TASK DETAILS —
Return the data that follows exactly as it appears. Pictures do not belong in the copy.

#### STORED DATA ####

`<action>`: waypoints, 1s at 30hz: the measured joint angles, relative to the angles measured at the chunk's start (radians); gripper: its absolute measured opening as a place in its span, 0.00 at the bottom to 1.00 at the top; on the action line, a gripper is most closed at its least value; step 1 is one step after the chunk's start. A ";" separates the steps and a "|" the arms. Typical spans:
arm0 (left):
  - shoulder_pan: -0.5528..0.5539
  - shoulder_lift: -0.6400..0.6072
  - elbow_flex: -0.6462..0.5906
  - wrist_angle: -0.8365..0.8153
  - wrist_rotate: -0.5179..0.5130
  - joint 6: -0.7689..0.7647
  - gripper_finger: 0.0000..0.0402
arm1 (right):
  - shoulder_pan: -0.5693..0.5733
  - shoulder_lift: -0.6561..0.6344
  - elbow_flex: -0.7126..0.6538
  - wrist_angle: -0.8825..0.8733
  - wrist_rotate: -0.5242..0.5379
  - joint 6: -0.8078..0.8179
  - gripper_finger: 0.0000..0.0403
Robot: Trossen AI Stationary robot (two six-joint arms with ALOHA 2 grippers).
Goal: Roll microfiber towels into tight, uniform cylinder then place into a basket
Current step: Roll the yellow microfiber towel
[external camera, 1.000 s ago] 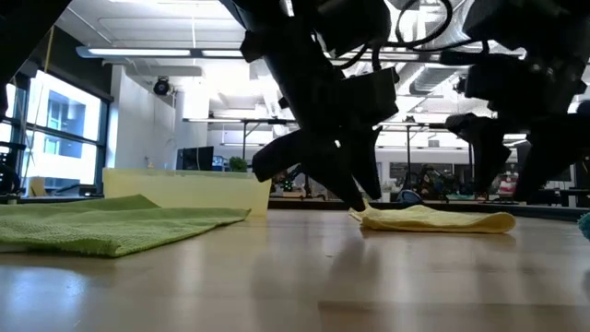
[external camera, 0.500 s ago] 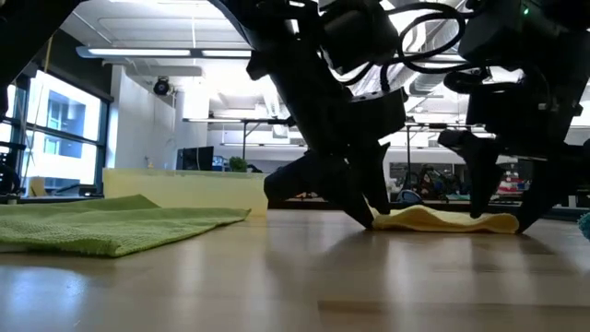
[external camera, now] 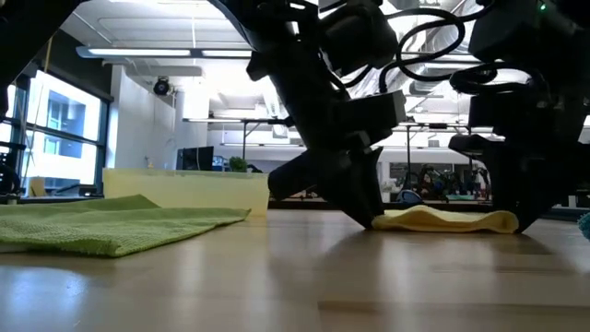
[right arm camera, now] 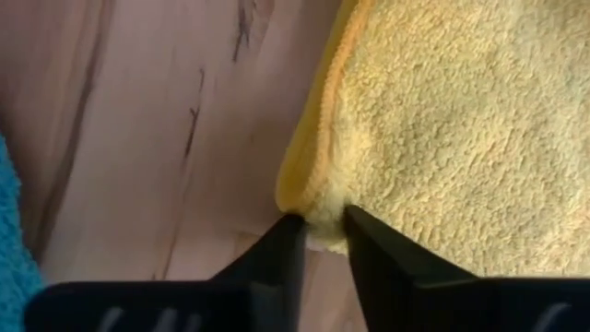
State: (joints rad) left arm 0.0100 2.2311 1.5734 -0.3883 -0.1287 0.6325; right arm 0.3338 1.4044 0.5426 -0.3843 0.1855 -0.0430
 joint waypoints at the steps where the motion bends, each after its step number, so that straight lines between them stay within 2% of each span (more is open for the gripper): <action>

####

SOLUTION TO THIS PROBLEM —
`<action>`: waypoints, 1s at 30hz: the measured joint angles, relative to the angles measured at the chunk's start (radians); gripper: its absolute measured opening as a place in its span, 0.00 at the bottom to 1.00 at the top; on the action line, a gripper is most closed at its least value; step 1 is one step after the chunk's start. A ";" separates the steps and a "|" the arms. Typical spans:
arm0 (left):
  - shoulder_pan: -0.5528..0.5539
  - shoulder_lift: -0.6400..0.6072
  - elbow_flex: -0.6462..0.5906
  - wrist_angle: -0.8365..0.8153
  - wrist_rotate: -0.5179..0.5130
  - joint 6: -0.7689..0.7647
  - gripper_finger: 0.0000..0.0402
arm1 (right):
  - shoulder_pan: -0.5693..0.5733
  - shoulder_lift: -0.6561..0.6344
  - elbow_flex: -0.7126..0.6538
  - wrist_angle: -0.8825..0.8733
  - wrist_rotate: -0.5242..0.5379
  - joint 6: -0.8078..0.8179
  - gripper_finger: 0.0000..0.0403
Robot: Trossen AI Stationary robot (two six-joint arms with ALOHA 2 grippers).
Goal: Roll microfiber towels into tight, uniform cylinder then place into a basket
Current step: Roll the yellow microfiber towel
[external camera, 1.000 s ago] 
[external camera, 0.500 s ago] 
[external camera, now] 
[right arm camera, now] 
State: (joints rad) left arm 0.0100 2.2311 1.5734 -0.3883 -0.1287 0.6325; right arm 0.3338 1.4044 0.5426 -0.3843 0.1855 -0.0430
 joint waypoints at the steps where the motion bends, each after its step number, so that straight lines between them stay within 2% of each span (more is open for the gripper): <action>

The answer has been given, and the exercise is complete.